Pressure Distribution Due to Rapid Sediment Loading
Consider a sand, initially horizontal at the surface of the earth, which is rapidly buried by impermeable shales (Figure 1). Pressures within the sand body will follow the hydrostatic gradient and pressures within the shale will follow the lithostatic gradient (Figure 1). In this simple example, where the sand subsides in a linear manner, the pressures of the sand and shale will be equal at the midpoint of the sand. At the peak of the structure the sand pressure exceeds that of the shale while at the low point, the shale pressure exceeds that of the sand.
Figure 2 illustrates the actual pressure distribution in the shales and sands of the Lentic horizon. Pore pressure estimates within the shale (dark circles) show that the pore pressure within the shale is parallel to the overburden gradient and reaches approximately 85% of the overburden gradient (Figure 2). We interpret these shales to be undrained and overpressured due to rapid sediment loading. The pore pressure of the sand is approximately 500 psi greater than that of the overlying shale (~95% of the lithostatic gradient). These observations are compatible with the sediment loading model presented in Figure 1.
Stress vs. Column Height
The minimum principal stress of the shale caprock (Shminsh) lies between the shale pore pressure and the overburden stress (Figure 2). The pore pressures of the underlying Lentic sand (Ppss) are within 200 psi of the fracture gradient of its caprock (Shminsh) (Figure 2). We interpret that the Lentic oil column is dynamically constrained by the stress field present. Any larger oil column will elevate pore pressures at the peak of the reservoir and induce fluid flow by fracture permeability within the caprock either by hydraulic fracturing or frictional failure
In rapidly loaded basins such as the deep water Gulf of Mexico the pore pressure in sands and shales are decoupled because of extremely low permeability within the shale. This allows the pore pressure within the underlying sands to converge on the minimum principal stress of the cap rock. If the pore pressure and the minimum principal stress can be estimated ahead of the drill bit, it is possible to place an upper bound on the column height present in an exploration target. In addition, the sediment loading model provides insight into why lost circulation is common within shales in overpressure. As mud weights are raised to overcome the pore pressure in reservoir sands, the minimum horizontal stress of the bounding shales may be exceeded.

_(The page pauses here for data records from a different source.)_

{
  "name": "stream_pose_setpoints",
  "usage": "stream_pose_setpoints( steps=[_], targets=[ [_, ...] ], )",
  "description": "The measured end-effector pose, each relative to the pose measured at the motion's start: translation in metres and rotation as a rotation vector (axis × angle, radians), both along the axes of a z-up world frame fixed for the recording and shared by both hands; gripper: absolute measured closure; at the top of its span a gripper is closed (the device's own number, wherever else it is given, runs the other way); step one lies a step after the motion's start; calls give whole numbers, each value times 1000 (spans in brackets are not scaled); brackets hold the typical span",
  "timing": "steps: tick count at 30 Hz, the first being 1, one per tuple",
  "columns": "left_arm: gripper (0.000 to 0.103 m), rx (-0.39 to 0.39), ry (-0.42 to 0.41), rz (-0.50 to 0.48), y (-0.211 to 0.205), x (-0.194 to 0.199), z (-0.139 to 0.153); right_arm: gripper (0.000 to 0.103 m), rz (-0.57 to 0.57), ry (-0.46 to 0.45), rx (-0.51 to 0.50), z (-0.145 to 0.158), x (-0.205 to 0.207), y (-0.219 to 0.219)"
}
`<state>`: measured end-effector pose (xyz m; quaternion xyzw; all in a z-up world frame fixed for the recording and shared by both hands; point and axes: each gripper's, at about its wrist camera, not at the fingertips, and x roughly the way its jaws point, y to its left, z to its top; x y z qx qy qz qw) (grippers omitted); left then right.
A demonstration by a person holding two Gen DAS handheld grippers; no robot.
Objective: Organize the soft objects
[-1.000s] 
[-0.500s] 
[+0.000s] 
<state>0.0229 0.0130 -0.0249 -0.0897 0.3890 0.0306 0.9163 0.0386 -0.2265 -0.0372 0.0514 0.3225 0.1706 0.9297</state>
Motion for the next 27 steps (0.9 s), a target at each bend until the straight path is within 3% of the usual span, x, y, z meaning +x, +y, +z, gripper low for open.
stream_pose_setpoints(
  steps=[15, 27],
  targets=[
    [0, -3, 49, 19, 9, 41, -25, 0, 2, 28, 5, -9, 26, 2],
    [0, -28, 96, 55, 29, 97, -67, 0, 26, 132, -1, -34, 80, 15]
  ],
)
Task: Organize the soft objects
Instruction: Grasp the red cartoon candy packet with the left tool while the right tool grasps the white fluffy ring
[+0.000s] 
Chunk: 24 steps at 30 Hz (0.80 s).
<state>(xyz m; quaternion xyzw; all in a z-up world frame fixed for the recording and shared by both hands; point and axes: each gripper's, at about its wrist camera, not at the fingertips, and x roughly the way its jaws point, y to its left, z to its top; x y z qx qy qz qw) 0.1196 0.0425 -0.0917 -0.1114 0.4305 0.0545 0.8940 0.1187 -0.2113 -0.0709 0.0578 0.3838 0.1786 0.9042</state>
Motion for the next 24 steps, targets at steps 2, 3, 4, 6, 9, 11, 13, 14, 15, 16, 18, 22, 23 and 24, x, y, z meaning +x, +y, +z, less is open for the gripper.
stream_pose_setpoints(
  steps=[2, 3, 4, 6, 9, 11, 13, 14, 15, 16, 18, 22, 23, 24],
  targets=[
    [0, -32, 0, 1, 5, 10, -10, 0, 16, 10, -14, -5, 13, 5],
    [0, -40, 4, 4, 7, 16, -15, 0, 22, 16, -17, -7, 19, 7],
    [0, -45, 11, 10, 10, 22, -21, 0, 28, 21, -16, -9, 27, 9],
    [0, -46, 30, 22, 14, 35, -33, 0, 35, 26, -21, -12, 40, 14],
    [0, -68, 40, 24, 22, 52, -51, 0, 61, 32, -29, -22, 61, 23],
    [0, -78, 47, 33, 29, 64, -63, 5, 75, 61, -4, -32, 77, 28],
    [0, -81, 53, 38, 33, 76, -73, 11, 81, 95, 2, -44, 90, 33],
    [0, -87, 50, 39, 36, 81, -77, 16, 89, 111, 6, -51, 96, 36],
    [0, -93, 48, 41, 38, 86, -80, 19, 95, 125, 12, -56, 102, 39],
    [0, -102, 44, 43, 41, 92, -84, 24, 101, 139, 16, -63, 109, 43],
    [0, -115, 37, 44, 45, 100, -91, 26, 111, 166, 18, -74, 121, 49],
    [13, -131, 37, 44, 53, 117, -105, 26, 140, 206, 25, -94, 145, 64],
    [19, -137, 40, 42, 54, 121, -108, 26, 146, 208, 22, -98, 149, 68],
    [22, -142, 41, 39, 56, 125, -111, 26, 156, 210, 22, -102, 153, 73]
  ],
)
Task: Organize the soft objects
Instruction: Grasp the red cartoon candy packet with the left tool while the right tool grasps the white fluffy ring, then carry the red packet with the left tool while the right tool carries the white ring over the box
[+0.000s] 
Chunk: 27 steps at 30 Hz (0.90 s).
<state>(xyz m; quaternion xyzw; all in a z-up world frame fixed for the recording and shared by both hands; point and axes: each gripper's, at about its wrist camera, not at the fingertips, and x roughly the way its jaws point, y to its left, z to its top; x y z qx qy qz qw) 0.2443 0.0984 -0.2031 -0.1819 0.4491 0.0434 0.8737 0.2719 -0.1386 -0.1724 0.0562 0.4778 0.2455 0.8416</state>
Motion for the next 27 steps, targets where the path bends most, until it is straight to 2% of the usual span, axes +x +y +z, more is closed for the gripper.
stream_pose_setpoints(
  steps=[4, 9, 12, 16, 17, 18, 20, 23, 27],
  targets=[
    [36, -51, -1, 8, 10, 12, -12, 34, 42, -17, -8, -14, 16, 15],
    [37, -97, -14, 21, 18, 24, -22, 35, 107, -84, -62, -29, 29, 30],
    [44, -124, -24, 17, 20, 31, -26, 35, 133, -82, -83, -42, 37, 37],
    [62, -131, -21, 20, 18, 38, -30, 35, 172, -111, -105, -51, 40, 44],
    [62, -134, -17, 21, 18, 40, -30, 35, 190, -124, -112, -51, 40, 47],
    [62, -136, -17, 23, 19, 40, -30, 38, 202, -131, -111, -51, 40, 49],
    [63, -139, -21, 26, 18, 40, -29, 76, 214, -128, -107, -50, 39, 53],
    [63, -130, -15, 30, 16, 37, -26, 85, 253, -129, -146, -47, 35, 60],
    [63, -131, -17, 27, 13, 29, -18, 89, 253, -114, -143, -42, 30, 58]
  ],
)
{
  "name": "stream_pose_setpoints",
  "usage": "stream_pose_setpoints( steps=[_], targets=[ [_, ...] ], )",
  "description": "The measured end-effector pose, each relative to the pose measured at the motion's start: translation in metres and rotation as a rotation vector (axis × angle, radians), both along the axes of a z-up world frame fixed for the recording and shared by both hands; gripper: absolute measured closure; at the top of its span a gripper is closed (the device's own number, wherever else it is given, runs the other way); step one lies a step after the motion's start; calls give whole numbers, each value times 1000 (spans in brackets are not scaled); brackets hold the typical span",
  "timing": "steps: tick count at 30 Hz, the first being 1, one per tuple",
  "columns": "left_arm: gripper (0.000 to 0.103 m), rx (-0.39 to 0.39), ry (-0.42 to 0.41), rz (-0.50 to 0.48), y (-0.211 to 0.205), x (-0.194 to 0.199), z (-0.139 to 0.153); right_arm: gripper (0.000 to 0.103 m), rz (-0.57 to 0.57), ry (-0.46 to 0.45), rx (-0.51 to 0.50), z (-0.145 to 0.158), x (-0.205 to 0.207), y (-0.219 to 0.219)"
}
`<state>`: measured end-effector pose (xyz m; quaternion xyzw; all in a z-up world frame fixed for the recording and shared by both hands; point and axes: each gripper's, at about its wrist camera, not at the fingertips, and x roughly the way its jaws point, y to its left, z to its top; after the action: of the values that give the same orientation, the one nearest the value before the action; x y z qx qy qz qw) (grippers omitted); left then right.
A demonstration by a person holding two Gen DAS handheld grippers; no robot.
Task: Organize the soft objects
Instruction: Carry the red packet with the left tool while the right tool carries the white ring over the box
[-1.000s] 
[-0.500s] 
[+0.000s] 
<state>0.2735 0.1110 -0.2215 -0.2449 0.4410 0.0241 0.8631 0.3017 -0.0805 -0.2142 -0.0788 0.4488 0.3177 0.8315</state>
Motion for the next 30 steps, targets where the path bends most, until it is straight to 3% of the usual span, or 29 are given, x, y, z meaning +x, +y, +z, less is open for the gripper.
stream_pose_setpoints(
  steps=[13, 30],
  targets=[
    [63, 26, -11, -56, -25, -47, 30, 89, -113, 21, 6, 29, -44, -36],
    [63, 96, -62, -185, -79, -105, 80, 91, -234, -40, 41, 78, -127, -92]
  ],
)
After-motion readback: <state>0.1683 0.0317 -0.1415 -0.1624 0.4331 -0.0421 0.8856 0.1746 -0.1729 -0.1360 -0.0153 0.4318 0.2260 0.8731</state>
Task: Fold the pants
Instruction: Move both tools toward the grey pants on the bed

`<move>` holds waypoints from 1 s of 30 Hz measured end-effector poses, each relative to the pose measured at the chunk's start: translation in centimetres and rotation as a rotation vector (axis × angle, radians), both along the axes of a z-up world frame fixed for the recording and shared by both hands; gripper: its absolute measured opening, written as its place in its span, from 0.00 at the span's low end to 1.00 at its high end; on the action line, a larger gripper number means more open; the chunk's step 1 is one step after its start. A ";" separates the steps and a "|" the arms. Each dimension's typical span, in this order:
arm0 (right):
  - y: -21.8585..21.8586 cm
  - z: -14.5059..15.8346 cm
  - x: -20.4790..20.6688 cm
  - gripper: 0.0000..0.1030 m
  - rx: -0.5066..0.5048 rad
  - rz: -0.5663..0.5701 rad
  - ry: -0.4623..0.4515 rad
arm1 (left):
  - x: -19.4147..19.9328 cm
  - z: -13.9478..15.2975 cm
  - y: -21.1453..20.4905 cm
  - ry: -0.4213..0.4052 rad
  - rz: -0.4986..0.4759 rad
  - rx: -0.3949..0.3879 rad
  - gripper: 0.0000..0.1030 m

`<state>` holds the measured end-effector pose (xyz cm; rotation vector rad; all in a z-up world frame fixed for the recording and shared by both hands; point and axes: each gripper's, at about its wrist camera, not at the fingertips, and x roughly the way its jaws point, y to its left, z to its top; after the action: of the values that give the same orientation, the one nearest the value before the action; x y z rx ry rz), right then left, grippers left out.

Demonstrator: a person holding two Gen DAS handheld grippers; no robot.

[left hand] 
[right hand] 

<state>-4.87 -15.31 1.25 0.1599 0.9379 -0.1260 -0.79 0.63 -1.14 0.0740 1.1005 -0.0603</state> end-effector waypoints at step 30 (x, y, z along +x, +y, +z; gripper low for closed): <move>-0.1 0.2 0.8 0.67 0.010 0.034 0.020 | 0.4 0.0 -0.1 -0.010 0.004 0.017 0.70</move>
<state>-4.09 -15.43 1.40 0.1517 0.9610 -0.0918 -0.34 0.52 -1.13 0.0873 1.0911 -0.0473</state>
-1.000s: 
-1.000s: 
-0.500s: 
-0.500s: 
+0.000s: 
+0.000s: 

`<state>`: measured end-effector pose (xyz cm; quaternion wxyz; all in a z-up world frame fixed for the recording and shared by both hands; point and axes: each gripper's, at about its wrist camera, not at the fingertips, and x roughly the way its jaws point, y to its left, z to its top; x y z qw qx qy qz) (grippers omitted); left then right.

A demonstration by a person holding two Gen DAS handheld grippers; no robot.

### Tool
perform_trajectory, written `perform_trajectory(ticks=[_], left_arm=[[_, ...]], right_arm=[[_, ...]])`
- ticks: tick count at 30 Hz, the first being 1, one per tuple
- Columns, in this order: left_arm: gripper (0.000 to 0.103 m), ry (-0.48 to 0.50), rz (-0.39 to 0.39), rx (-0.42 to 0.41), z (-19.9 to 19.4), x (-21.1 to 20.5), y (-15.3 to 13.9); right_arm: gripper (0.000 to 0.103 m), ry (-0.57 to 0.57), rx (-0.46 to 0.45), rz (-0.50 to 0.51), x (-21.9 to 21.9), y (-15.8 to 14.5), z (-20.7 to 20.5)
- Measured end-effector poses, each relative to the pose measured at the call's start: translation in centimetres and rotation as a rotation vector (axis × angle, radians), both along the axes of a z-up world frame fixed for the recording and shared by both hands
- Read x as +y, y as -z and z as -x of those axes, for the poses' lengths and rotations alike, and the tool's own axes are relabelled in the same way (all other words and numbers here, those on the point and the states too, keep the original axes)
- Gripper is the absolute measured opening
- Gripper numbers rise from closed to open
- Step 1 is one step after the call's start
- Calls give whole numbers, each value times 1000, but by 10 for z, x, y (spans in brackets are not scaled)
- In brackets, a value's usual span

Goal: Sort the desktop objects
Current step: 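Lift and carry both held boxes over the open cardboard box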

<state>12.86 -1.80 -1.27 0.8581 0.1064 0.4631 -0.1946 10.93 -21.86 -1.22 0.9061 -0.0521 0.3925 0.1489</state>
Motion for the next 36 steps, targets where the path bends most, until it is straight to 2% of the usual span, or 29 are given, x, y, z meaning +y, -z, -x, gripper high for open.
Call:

Finkbeiner, T., Zoback, M.D., Stump, B.B., and Flemings, P.B., in review, Stress, pore pressure, and dynamically constrained hydrocarbon columns in the South Eugene Island 330 field, Gulf of Mexico, AAPG Bulletin.
Stump, B.B., and Flemings, P.B., 1998, Sediment loading and resulting pressure differences between overpressured sands and bounding shales of the Eugene Island 330 field (offshore Louisiana), Gas Research Institute, GRI-97/0266.
Figure 2. Pressure and stress state of the Lentic sand in the EI-330 Field, Gulf of Mexico. Least principal stresses in shales (Shminsh) are from leak-off tests (LOT). Shale pore pressures (Ppss) are calculated using porosity-effective stress method. The black squares represent the reservoir pore pressure at the top of the structures. In Fault Block C, the reservoir pressure is within 200 psi of the fracture gradient and is 500 psi greater than the pressure within the overlying shale. (Modified from Finkbeiner et al., in review.